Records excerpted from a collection
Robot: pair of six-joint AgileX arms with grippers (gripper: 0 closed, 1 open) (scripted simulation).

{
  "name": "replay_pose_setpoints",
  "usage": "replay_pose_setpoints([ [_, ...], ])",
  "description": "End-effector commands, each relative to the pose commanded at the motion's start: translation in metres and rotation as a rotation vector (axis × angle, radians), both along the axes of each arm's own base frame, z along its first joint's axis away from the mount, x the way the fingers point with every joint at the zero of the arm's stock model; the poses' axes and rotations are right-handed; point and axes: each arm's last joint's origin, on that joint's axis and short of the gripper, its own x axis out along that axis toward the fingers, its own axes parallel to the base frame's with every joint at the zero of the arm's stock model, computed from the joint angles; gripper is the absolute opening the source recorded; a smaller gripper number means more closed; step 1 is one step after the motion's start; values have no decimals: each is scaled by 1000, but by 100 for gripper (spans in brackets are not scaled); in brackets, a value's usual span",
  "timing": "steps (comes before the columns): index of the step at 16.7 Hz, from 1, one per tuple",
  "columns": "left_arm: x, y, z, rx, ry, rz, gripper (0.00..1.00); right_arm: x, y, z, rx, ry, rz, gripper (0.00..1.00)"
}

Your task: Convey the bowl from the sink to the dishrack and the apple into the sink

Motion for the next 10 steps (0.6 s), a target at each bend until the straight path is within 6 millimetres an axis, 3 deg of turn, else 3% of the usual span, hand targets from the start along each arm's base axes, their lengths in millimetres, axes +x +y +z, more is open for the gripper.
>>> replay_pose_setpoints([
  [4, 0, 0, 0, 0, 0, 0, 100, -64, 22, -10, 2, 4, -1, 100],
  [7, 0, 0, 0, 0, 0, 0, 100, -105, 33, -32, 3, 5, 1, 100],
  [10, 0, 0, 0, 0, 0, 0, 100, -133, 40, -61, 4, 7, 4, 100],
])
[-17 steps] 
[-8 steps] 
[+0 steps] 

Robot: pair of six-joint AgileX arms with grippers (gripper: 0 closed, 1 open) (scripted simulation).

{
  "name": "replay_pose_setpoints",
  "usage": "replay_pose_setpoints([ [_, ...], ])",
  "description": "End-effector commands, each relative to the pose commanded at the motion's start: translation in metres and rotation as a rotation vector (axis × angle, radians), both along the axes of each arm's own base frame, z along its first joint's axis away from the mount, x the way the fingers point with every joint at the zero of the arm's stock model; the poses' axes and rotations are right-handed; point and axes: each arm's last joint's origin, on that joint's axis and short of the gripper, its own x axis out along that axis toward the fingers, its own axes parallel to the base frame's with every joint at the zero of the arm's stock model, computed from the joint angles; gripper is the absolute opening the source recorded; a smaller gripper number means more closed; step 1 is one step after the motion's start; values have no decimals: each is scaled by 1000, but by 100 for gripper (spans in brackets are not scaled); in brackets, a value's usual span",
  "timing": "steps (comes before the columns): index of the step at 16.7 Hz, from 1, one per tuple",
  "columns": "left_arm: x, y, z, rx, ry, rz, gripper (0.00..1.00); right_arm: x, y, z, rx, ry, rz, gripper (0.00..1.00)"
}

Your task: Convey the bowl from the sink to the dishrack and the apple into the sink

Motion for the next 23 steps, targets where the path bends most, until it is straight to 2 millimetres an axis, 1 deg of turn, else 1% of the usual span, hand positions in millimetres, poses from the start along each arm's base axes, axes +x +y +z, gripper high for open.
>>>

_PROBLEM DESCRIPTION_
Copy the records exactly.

_TASK RESULT_
Robot: pair of six-joint AgileX arms with grippers (gripper: 0 closed, 1 open) (scripted simulation).

{
  "name": "replay_pose_setpoints",
  "usage": "replay_pose_setpoints([ [_, ...], ])",
  "description": "End-effector commands, each relative to the pose commanded at the motion's start: translation in metres and rotation as a rotation vector (axis × angle, radians), both along the axes of each arm's own base frame, z along its first joint's axis away from the mount, x the way the fingers point with every joint at the zero of the arm's stock model; the poses' axes and rotations are right-handed; point and axes: each arm's last joint's origin, on that joint's axis and short of the gripper, its own x axis out along that axis toward the fingers, its own axes parallel to the base frame's with every joint at the zero of the arm's stock model, computed from the joint angles; gripper is the absolute opening the source recorded; a smaller gripper number means more closed; step 1 is one step after the motion's start; values have no decimals: each is scaled by 1000, but by 100 for gripper (spans in brackets are not scaled); in brackets, a value's usual span",
  "timing": "steps (comes before the columns): index of the step at 16.7 Hz, from 1, one per tuple",
  "columns": "left_arm: x, y, z, rx, ry, rz, gripper (0.00..1.00); right_arm: x, y, z, rx, ry, rz, gripper (0.00..1.00)"
}

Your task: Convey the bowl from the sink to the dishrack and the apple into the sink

Motion for the next 10 steps (0.6 s), a target at each bend until the straight path is within 6 millimetres an axis, 3 deg of turn, else 3% of the usual span, hand targets from the start along each arm's base axes, their lengths in millimetres, axes +x +y +z, more is open for the gripper.
>>> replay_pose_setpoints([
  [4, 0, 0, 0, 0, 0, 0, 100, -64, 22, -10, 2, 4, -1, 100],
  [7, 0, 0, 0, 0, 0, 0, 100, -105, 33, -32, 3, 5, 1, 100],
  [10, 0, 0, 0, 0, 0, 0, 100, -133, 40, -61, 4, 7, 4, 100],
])
[-17 steps] 
[-8 steps] 
[+0 steps] 

Robot: pair of six-joint AgileX arms with grippers (gripper: 0 closed, 1 open) (scripted simulation).

{
  "name": "replay_pose_setpoints",
  "usage": "replay_pose_setpoints([ [_, ...], ])",
  "description": "End-effector commands, each relative to the pose commanded at the motion's start: translation in metres and rotation as a rotation vector (axis × angle, radians), both along the axes of each arm's own base frame, z along its first joint's axis away from the mount, x the way the fingers point with every joint at the zero of the arm's stock model; the poses' axes and rotations are right-handed; point and axes: each arm's last joint's origin, on that joint's axis and short of the gripper, its own x axis out along that axis toward the fingers, its own axes parallel to the base frame's with every joint at the zero of the arm's stock model, computed from the joint angles; gripper is the absolute opening the source recorded; a smaller gripper number means more closed; step 1 is one step after the motion's start; values have no decimals: each is scaled by 1000, but by 100 for gripper (spans in brackets are not scaled); in brackets, a value's usual span",
  "timing": "steps (comes before the columns): index of the step at 16.7 Hz, from 1, one per tuple",
  "columns": "left_arm: x, y, z, rx, ry, rz, gripper (0.00..1.00); right_arm: x, y, z, rx, ry, rz, gripper (0.00..1.00)"
}

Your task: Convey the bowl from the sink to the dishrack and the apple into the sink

Motion for the next 23 steps, targets where the path bends most, until it is straight to 2 millimetres an axis, 1 deg of turn, else 1% of the usual span, hand positions in millimetres, poses from the start along each arm's base axes, axes +x +y +z, gripper high for open.
>>>

The answer has been written out in full.